--- Excerpted records ---
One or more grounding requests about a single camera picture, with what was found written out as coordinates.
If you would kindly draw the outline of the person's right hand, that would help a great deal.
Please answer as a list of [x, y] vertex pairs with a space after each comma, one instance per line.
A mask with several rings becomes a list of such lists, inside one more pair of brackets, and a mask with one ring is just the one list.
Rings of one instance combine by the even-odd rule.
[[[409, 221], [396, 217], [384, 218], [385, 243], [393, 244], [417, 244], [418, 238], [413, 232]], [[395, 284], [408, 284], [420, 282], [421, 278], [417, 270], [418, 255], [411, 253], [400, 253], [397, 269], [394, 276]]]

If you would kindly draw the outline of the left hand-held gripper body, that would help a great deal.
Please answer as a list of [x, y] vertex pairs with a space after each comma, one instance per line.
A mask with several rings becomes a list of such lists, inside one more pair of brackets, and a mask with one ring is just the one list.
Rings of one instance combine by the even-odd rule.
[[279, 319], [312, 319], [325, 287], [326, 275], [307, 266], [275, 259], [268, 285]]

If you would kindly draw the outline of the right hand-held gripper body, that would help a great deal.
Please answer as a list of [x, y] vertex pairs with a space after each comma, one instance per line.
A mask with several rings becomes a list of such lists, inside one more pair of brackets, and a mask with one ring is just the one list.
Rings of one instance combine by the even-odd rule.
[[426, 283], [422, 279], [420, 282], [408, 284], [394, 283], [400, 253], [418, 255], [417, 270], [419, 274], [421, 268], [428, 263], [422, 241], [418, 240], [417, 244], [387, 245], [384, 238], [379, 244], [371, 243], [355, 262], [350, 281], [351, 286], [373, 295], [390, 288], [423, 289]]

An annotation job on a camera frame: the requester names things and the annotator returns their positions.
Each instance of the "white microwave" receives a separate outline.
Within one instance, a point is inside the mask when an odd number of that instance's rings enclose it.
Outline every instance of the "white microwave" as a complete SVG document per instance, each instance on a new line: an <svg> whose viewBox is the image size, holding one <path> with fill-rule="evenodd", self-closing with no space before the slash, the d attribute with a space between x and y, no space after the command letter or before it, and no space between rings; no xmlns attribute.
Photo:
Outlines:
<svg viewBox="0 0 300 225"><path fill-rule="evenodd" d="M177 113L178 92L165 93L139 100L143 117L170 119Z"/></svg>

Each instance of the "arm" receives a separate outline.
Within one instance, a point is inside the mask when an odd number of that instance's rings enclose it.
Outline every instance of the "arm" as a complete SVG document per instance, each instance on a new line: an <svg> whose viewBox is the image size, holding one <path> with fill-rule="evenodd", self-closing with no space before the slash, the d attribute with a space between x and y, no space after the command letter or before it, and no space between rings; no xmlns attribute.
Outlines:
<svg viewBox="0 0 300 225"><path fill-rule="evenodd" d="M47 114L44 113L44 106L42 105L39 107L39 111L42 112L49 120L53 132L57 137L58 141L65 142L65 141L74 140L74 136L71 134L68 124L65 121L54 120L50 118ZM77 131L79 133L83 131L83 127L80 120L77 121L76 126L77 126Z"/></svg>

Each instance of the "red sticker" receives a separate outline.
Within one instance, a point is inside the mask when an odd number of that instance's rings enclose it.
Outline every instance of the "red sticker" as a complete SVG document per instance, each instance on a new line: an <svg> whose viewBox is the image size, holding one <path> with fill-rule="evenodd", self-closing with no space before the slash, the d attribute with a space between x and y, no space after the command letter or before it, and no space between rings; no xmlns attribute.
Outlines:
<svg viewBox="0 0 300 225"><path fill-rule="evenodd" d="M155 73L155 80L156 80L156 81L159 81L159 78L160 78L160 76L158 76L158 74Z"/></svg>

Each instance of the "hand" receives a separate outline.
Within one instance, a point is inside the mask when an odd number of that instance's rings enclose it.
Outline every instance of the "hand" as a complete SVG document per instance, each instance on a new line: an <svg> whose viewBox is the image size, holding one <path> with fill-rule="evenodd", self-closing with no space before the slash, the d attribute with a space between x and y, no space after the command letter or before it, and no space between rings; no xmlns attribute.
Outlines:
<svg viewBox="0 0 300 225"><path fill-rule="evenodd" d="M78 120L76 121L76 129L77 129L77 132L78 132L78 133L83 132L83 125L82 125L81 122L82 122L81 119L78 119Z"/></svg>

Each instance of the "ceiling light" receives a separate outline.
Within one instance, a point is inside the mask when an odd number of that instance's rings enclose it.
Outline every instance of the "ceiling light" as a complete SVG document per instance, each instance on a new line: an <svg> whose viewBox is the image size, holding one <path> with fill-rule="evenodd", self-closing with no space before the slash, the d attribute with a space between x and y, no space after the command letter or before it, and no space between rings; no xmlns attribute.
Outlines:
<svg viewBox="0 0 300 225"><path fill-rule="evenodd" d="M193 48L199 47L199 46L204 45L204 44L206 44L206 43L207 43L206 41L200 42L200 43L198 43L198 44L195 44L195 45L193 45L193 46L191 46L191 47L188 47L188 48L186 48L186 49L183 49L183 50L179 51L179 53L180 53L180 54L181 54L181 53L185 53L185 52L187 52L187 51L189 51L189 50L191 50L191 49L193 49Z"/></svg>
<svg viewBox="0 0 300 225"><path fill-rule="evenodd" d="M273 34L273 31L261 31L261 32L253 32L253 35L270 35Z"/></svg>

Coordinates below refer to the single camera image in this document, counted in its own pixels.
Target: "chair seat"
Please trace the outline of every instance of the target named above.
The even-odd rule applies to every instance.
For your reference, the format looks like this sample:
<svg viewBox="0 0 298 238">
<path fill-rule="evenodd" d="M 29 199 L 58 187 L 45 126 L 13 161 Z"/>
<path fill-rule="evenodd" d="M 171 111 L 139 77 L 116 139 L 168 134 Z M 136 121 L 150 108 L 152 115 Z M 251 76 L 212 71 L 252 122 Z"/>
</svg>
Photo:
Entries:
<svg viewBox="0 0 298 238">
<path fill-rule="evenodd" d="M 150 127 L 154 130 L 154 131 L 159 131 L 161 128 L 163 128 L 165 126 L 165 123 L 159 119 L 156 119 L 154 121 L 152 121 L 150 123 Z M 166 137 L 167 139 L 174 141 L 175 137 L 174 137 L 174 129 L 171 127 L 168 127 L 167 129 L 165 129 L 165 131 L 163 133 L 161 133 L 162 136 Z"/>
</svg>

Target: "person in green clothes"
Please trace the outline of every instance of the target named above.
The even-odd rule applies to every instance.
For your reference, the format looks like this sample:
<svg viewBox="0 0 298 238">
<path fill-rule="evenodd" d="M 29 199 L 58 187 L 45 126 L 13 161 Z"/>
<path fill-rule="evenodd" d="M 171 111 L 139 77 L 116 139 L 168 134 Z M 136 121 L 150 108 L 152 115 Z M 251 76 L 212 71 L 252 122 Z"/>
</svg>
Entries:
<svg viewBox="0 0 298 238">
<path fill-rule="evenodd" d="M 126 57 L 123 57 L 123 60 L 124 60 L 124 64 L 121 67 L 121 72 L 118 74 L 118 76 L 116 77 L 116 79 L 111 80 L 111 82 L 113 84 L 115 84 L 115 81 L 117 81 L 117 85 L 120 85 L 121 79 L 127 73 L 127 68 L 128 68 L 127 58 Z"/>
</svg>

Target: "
---
--- Excerpted records ---
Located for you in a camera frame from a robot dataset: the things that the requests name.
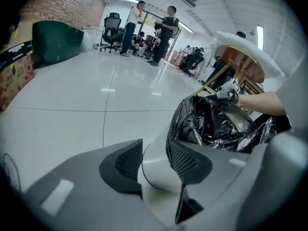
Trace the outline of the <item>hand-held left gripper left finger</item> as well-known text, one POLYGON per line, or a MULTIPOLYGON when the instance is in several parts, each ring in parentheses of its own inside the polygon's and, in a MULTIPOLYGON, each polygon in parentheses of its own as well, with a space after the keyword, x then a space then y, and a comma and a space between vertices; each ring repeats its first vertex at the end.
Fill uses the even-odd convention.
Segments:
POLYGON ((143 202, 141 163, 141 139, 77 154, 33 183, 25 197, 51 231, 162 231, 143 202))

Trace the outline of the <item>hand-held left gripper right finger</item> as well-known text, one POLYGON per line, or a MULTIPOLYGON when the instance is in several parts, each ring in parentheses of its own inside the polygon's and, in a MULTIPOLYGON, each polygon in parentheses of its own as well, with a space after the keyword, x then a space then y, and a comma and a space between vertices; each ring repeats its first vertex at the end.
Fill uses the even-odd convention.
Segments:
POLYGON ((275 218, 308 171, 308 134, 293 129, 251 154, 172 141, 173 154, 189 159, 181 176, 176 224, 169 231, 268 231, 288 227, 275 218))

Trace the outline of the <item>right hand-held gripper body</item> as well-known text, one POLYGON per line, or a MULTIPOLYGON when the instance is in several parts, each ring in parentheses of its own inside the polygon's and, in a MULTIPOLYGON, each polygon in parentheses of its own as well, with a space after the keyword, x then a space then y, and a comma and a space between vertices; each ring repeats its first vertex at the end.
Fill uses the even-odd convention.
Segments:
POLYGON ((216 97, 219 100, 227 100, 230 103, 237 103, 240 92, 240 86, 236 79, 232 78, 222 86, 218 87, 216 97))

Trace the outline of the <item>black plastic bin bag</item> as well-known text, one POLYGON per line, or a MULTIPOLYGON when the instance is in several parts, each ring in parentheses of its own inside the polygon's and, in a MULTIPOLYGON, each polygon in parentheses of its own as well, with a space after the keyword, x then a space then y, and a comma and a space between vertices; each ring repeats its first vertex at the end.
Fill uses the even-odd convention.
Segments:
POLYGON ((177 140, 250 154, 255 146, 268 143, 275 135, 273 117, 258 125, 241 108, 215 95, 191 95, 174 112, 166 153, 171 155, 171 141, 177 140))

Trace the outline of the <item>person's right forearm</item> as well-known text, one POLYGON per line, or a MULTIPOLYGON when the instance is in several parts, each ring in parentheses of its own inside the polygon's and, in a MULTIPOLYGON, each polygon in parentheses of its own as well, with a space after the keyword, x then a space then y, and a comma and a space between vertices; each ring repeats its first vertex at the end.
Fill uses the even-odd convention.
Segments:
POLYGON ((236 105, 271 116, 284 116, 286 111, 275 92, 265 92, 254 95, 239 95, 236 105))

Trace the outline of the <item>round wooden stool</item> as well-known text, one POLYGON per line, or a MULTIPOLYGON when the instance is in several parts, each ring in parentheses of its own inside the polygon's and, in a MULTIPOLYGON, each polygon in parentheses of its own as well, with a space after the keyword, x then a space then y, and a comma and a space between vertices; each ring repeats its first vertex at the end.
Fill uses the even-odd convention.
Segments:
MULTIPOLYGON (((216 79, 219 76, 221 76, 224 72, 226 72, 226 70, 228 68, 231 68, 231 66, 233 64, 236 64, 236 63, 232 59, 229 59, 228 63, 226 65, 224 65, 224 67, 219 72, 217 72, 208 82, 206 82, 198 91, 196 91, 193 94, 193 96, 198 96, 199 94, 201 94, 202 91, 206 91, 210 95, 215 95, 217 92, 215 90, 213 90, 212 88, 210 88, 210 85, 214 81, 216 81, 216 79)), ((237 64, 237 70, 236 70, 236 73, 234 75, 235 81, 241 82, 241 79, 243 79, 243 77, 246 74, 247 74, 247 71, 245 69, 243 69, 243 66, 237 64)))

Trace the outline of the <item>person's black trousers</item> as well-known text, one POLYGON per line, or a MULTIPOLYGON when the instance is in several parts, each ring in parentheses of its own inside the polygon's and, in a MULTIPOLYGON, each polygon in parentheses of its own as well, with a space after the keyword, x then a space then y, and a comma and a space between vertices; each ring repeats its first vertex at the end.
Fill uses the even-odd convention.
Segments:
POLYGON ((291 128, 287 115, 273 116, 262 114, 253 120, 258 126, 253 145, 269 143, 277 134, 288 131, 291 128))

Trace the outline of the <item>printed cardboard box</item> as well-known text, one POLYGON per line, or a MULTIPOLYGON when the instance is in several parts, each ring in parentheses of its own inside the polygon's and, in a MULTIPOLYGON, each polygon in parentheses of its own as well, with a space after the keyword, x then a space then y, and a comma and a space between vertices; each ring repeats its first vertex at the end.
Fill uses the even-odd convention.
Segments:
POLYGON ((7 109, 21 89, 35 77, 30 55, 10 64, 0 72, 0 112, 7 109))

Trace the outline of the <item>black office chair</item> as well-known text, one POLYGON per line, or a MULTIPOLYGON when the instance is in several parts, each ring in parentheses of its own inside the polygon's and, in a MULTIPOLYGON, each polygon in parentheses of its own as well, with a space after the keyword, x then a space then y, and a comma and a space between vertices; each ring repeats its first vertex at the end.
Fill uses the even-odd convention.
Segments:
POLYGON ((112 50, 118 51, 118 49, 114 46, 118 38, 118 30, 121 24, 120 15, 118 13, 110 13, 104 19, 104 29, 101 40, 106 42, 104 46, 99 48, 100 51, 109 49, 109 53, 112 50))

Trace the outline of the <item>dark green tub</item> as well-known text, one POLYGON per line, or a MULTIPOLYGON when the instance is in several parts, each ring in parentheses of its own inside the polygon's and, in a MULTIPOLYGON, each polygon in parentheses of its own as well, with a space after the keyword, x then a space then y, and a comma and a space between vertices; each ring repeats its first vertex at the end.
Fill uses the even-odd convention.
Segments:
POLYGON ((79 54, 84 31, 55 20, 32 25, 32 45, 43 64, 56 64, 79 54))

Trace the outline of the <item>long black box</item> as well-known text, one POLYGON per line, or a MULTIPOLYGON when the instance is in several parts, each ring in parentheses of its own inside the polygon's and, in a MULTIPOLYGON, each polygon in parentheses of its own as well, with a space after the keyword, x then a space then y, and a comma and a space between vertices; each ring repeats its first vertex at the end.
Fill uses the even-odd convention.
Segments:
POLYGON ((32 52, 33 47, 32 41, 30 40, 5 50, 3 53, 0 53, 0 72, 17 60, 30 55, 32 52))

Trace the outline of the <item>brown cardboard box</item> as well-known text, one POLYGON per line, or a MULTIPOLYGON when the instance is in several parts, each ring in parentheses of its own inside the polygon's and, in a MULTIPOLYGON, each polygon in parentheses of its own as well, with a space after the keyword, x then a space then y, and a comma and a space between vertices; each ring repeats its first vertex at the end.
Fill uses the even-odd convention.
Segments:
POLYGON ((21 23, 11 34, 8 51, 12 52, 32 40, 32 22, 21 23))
---
Whichever lines of the records above hold the word "sticker" should all be copied out.

▸ **Answer section**:
Each instance of the "red sticker" receives a separate outline.
Outline every instance of the "red sticker" as a complete SVG document per instance, each instance on a new line: an <svg> whose viewBox is the image size, holding one <path> with fill-rule="evenodd", self-closing with no space before the slash, the d attribute with a space between x and y, no space after the command letter or before it, and no space between rings; no xmlns attribute.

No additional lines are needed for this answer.